_Requirement:_ Output only the lines from the start of the entries through the line holding "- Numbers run". Each line must match the original exactly.
━━━━━━━━━━━━━━━━
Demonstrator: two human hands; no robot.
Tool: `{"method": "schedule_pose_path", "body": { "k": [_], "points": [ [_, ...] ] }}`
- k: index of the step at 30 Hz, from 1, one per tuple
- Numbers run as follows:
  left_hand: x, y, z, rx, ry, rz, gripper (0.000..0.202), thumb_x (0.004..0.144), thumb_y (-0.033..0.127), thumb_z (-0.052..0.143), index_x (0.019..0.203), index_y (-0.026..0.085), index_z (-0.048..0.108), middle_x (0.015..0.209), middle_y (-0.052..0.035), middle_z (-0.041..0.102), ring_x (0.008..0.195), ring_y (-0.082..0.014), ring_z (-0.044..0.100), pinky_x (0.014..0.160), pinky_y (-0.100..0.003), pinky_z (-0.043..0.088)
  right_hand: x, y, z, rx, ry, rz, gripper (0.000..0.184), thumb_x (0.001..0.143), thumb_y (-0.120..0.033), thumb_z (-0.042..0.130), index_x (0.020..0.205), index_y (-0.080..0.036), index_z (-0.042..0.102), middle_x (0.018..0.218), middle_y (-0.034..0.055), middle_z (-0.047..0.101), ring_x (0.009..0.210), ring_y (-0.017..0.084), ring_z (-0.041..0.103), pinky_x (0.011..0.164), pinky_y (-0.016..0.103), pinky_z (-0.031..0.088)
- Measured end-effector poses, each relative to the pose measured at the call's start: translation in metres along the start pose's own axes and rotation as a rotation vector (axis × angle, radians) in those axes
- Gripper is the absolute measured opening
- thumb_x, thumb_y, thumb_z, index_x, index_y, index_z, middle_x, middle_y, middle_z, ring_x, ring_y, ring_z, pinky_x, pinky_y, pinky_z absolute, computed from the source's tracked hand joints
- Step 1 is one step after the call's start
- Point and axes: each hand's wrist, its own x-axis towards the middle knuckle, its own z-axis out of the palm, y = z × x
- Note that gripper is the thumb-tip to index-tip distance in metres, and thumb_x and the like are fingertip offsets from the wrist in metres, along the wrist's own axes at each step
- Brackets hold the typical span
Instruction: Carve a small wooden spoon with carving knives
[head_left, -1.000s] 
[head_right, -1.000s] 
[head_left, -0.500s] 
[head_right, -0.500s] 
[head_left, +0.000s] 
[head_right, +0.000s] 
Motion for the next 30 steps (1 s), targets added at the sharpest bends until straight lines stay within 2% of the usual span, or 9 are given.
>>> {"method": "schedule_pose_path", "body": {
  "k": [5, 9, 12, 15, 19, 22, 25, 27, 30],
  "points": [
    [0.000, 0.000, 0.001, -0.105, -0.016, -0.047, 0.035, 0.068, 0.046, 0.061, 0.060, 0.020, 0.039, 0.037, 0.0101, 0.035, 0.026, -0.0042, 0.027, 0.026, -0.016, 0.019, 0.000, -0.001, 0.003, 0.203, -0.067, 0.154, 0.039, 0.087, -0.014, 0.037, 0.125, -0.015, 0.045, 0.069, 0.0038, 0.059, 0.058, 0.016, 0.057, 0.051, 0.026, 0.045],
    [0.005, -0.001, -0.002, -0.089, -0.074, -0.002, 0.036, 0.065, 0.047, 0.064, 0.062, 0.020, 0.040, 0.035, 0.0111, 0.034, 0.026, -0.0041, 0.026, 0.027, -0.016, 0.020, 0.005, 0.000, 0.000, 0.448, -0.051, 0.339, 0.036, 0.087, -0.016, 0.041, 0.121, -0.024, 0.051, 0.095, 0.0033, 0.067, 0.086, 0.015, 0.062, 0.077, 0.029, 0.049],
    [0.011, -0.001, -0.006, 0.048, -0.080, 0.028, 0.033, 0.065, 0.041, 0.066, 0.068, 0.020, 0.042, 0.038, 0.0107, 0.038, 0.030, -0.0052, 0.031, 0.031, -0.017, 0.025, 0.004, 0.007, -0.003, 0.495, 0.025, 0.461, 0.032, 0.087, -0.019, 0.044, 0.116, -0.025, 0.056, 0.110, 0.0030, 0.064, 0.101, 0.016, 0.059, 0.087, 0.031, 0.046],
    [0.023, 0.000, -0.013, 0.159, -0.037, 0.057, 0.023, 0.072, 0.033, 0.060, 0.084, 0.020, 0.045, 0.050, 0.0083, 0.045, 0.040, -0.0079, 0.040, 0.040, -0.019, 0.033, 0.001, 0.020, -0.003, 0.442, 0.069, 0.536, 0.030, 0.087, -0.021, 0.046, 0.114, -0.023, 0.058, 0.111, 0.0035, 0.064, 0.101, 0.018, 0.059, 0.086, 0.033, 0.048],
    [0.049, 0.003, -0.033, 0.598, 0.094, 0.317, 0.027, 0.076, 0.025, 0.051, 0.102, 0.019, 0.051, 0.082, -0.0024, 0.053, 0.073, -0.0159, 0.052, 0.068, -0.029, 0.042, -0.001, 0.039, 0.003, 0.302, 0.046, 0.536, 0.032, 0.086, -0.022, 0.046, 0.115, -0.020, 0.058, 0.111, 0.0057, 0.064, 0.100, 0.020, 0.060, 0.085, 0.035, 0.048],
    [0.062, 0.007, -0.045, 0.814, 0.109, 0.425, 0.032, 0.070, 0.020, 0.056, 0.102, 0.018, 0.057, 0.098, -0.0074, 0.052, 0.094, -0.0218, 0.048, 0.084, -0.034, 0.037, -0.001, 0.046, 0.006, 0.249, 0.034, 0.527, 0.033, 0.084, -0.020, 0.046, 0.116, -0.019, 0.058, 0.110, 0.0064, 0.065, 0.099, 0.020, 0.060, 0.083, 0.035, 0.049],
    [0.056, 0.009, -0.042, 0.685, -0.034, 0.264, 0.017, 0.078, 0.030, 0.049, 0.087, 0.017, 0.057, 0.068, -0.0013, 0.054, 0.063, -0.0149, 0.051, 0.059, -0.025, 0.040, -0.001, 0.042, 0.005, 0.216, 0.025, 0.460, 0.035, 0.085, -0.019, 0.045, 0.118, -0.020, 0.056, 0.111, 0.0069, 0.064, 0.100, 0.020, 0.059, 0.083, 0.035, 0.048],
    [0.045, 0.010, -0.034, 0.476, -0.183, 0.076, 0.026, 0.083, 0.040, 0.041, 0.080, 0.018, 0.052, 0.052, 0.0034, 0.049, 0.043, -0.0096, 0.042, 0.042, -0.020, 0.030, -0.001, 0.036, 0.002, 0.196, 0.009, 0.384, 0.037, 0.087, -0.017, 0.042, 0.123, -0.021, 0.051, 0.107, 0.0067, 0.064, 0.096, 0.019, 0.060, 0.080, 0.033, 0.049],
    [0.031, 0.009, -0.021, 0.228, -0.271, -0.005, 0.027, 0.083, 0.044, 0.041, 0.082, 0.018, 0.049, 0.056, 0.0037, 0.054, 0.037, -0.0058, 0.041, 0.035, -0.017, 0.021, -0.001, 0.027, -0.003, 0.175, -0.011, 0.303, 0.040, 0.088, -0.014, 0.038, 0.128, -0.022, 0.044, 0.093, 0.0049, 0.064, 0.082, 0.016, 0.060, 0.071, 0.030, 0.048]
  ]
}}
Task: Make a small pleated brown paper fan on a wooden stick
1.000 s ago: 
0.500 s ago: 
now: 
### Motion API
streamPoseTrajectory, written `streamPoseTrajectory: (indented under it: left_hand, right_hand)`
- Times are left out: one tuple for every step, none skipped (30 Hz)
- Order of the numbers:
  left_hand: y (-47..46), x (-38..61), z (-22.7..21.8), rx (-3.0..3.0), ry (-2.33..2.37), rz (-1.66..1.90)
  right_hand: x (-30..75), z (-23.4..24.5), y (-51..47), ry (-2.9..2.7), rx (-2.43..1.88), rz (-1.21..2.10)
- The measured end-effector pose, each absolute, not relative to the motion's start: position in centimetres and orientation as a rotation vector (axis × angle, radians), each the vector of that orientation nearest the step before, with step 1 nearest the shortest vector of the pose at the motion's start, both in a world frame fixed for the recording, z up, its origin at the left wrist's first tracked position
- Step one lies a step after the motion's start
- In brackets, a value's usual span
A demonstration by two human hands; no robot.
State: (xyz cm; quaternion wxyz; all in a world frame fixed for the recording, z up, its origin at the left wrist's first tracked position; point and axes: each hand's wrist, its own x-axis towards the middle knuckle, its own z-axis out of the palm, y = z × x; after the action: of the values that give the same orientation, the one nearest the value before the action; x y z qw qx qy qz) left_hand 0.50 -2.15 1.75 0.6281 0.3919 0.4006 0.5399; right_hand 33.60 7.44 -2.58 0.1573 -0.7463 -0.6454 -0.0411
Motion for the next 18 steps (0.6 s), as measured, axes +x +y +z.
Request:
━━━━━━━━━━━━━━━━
_Response below:_
Demonstrator: two human hands; no robot.
Tool: `{"method": "schedule_pose_path", "body": { "k": [_], "points": [ [_, ...] ] }}`
- k: index of the step at 30 Hz, from 1, one per tuple
- Numbers run as follows:

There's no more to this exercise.